As noted in the proxy statement:
“By September 2020, due to these unforeseen circumstances and global economic conditions that were outside of management’s control, we did not project that any of the performance measures defined for the PSUs granted in 2018, 2019 and 2020 (the “original PSUs”) would be achieved. Therefore, the original PSUs were all projected to pay out at zero in 2021, 2022 and 2023, after the end of their respective performance periods.”
That should have been the end of the paragraph. Performance-based shareholder units are only designed to pay off when performance merits pay. Thus, it is completely acceptable that they pay out at zero because guaranteed pay comes in the form of a salary.

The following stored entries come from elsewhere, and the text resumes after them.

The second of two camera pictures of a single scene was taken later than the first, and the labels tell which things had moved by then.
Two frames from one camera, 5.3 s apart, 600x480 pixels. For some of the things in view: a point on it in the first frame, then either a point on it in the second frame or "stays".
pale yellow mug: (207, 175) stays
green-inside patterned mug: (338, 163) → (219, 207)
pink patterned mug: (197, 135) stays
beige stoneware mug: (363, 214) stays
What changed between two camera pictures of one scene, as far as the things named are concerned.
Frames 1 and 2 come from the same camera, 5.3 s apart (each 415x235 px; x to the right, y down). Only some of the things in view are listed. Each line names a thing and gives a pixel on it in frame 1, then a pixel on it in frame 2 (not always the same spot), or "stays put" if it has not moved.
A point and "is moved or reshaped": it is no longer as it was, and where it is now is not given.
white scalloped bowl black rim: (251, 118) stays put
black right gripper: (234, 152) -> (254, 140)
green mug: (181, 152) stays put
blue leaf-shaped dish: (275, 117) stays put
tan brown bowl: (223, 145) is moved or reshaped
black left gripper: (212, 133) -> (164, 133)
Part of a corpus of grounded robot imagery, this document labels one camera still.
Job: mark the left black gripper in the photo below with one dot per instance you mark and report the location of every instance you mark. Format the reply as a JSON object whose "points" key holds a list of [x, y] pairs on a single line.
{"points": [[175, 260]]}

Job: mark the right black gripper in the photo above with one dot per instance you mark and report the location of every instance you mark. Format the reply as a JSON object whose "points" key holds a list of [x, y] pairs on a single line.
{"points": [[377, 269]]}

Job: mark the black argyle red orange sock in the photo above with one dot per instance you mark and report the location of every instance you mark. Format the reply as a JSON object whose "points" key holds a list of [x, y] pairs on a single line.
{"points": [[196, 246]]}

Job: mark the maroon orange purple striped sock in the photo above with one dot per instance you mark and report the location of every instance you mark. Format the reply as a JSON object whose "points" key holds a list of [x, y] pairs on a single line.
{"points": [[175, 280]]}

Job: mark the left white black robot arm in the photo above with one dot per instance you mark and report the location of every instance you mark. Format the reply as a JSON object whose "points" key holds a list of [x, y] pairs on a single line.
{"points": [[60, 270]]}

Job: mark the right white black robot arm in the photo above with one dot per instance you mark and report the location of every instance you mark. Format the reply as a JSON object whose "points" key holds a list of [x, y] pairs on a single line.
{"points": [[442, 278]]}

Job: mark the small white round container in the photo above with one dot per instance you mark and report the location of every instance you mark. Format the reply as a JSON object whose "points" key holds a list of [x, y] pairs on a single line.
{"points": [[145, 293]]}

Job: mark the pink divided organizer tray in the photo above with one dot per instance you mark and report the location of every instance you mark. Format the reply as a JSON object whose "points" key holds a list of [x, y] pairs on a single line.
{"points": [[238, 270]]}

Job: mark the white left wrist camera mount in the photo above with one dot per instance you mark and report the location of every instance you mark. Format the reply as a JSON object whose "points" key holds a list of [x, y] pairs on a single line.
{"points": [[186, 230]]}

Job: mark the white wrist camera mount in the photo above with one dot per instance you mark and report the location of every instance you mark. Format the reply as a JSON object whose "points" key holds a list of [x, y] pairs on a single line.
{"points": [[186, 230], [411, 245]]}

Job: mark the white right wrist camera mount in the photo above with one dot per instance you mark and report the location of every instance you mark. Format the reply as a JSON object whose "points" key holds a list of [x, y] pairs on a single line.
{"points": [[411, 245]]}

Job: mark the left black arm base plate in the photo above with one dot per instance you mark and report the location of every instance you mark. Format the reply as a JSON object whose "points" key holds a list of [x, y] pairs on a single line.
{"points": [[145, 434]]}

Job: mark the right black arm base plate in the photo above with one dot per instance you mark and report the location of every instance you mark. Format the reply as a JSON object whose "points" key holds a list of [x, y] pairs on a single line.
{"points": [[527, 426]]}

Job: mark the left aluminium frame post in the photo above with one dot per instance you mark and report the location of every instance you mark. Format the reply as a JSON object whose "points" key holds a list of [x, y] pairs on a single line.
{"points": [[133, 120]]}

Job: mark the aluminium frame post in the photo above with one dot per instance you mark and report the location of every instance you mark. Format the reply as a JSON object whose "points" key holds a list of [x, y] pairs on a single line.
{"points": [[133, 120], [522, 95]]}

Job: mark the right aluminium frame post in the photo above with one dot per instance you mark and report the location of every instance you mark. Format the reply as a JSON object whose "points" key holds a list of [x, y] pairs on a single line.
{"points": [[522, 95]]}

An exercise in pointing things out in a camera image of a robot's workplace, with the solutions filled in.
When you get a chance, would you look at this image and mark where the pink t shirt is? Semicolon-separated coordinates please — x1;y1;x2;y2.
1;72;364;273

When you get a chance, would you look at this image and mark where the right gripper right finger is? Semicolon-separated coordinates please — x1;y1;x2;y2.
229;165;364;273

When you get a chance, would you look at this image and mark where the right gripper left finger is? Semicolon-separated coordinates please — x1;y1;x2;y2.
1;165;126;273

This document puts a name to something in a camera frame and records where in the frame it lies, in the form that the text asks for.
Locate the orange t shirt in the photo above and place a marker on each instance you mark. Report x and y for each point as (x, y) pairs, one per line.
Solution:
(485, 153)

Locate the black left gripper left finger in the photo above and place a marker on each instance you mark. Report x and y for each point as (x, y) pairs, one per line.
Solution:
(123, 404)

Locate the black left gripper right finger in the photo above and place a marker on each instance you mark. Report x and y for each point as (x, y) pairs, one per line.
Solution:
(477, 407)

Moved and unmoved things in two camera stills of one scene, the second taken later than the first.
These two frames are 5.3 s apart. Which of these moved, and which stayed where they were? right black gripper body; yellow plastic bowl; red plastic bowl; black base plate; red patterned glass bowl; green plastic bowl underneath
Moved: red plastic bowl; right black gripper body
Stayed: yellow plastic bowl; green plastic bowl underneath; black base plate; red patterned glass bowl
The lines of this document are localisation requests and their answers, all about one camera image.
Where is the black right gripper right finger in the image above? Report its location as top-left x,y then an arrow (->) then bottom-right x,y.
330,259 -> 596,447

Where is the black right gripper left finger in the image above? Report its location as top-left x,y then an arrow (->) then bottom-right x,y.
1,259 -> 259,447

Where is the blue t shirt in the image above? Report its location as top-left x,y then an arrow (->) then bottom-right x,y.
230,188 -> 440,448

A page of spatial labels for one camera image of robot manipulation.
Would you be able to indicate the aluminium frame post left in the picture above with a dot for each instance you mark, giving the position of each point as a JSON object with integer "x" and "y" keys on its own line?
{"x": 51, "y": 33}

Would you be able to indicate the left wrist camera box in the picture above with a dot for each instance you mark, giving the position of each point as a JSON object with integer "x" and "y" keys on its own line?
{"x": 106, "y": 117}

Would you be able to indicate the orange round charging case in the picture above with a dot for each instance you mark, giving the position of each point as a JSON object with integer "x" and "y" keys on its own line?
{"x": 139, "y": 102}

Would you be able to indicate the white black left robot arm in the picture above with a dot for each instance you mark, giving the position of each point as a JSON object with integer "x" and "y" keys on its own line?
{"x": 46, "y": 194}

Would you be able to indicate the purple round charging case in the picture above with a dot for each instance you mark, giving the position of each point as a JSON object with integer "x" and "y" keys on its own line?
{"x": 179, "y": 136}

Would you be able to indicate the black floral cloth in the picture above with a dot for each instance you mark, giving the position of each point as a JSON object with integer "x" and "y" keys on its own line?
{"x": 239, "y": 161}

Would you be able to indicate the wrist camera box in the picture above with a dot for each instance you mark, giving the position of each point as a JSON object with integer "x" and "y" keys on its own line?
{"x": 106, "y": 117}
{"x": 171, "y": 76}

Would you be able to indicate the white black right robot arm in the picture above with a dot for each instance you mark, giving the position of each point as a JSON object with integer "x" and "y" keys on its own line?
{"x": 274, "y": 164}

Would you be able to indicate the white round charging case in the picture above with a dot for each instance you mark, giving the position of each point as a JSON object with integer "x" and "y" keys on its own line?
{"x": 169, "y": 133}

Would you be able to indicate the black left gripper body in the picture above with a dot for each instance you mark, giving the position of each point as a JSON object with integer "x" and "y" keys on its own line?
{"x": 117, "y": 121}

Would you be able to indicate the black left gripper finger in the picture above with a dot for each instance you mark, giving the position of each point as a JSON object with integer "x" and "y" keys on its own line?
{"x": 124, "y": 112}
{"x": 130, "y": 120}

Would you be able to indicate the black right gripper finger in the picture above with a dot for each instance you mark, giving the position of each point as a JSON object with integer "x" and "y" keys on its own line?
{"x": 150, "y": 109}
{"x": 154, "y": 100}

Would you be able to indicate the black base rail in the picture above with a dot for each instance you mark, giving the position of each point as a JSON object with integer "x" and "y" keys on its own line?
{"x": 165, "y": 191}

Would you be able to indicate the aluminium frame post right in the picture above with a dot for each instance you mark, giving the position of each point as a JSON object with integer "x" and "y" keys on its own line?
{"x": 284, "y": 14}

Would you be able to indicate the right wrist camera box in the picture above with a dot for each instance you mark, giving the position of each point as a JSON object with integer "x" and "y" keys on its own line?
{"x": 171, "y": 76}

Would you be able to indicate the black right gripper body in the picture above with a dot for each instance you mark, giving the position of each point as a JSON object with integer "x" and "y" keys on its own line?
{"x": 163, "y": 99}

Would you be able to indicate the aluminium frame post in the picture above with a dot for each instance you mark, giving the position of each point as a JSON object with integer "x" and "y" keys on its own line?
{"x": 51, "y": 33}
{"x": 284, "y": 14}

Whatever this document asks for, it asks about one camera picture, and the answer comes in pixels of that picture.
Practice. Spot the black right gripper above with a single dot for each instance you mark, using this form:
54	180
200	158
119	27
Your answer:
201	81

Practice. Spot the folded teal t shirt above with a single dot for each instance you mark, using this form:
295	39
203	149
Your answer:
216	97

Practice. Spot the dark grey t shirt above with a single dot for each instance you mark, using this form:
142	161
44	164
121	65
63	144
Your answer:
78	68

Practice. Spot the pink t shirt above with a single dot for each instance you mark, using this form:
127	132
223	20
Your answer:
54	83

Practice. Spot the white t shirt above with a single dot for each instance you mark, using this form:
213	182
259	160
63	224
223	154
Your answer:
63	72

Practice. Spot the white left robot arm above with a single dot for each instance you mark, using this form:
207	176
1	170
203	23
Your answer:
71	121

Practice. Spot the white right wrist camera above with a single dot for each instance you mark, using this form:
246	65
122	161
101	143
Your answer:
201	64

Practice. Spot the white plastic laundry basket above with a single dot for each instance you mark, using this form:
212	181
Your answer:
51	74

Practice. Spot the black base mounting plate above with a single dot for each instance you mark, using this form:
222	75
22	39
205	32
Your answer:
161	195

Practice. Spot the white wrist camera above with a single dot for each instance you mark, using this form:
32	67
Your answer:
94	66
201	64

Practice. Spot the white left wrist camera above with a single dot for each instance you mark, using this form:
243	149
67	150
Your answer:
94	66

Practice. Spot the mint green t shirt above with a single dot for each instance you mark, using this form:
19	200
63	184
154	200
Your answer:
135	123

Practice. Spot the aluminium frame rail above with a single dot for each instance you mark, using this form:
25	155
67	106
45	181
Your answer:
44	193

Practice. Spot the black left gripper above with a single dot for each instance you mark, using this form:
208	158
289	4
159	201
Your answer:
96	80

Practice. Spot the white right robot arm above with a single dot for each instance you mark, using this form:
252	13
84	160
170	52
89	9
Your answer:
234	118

Instead, Hilton’s Board retroactively modified awards in December of 2020. As described by CBS News:
“The crucial change: Hilton's 2020 financial performance no longer factored into whether the hotel chain's executives would be eligible to collect tens of millions of dollars in multi-year stock awards.” The decision effects multiple tranches of awards, some of which have already vested.
The bottom line here is that while Hilton’s frontline employees struggled (median employee pay decreased by 34% from 2019 to 2020) in an industry devastated by the COVID-19 pandemic, Nassetta’s pay more than doubled to being the highest pay package of the 100 S&P 500 firms with the lowest median wages, sending the CEO pay ratio skyrocketing from 533:1 in 2019 to 1,953:1 in 2020.